University audience find international speakers riveting


Press release 10.2.15

University audience find international speakers riveting

The first Food Matters Aotearoa talk in the University of Canterbury, was supported by an excellent turnout.

The speakers from the US and France provided riveting information about the state of our food supply and the impacts of agricultural chemicals.

Jerome Douzelet, chef from France, produced pictures of mouthwatering dishes , which accompanied his commentary on the flavours of food and how they are destroyed by chemical sprays. He described taste tests involving animals fed GE feedstuff and how this impacted badly on taste and tenderness of meats, a warning to the New Zealand market against any introduction of GE grasses.

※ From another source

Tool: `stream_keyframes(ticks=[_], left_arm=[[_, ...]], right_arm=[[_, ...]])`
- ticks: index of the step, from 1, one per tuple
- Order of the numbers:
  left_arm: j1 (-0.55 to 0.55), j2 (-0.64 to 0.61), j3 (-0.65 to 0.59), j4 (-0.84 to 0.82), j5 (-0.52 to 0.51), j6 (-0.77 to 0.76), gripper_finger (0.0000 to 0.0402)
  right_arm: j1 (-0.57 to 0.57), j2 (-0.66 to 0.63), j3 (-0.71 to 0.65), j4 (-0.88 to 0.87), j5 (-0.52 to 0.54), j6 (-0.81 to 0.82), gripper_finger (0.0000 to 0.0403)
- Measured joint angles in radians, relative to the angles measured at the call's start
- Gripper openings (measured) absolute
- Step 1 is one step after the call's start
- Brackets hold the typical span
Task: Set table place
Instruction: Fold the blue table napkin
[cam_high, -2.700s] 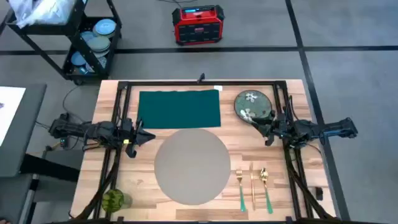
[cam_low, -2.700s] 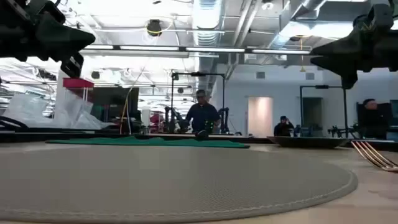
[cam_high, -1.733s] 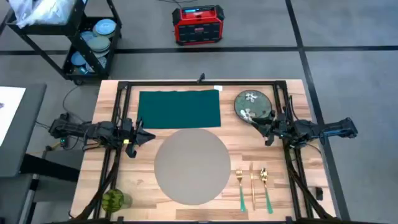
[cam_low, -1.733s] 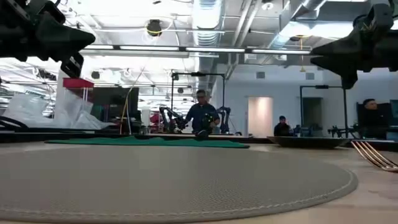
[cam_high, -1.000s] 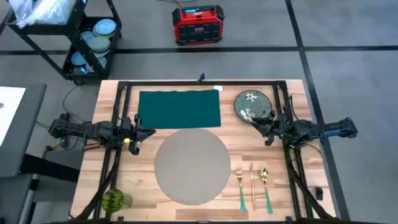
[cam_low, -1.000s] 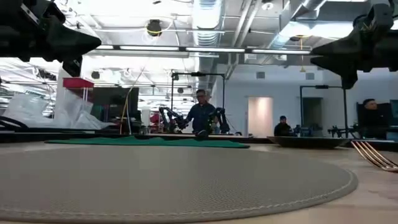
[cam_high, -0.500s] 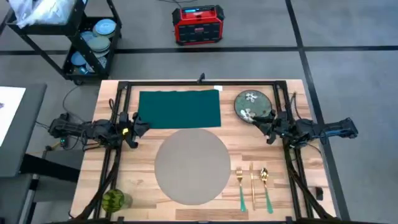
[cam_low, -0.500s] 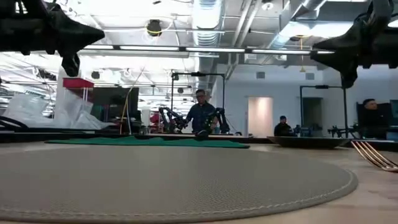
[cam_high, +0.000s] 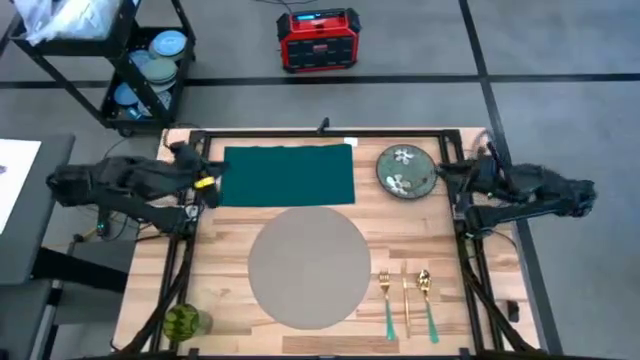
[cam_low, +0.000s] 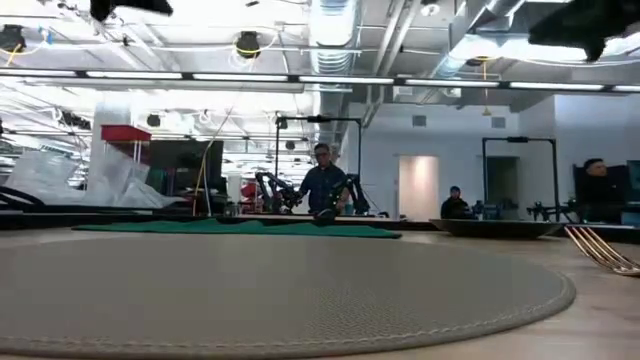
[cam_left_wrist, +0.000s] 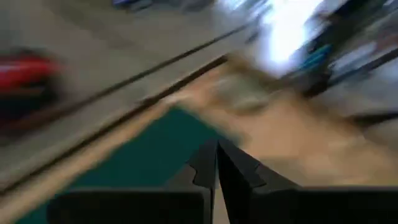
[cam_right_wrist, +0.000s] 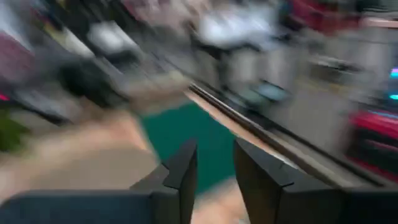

Professor Seralini, uncompromisingly discussed his GE research on rats. He decried the use of Roundup on food crops, a practice which is becoming increasingly common in New Zealand, describing the adjuvants and other additives used in commercial herbicide preparations as being thousands of times more toxic than the glyphosate itself which would often not kill weeds/plants alone. These toxins are now accumulating in soils, water supplies and air increasing incidence of human ailments.  Particularly critical of regulatory agencies and their acceptance of industry testing of chemicals and GE foods, he warned of the toxicity of commonly used pesticides, herbicides and fungicides.

Professor Don Huber, plant pathologist has worked for more than 50 years in the field. His research shows that Roundup has seriously deleterious effects on soil microorganisms increasing the incidence of fungal and other disease outbreaks, thus damaging soil structures which then become prone to waterlogging.

Describing plants genetically engineered to withstand repeated sprays of Roundup he has found serious depletion of minerals particularly manganese, calcium and iron leading firstly to decreasing crop vitality and further to a failure to thrive in stock and humans who eat crops produced in this way. Roundup also increases a plants need for water, farmers in the US finding their use of GE crops combined with Roundup sprays doubles their water requirements overall.

Questions from the audience revealed that once GE crops were planted horizontal gene transfer into soil microorganisms could prevent any soil remediation being fully implemented.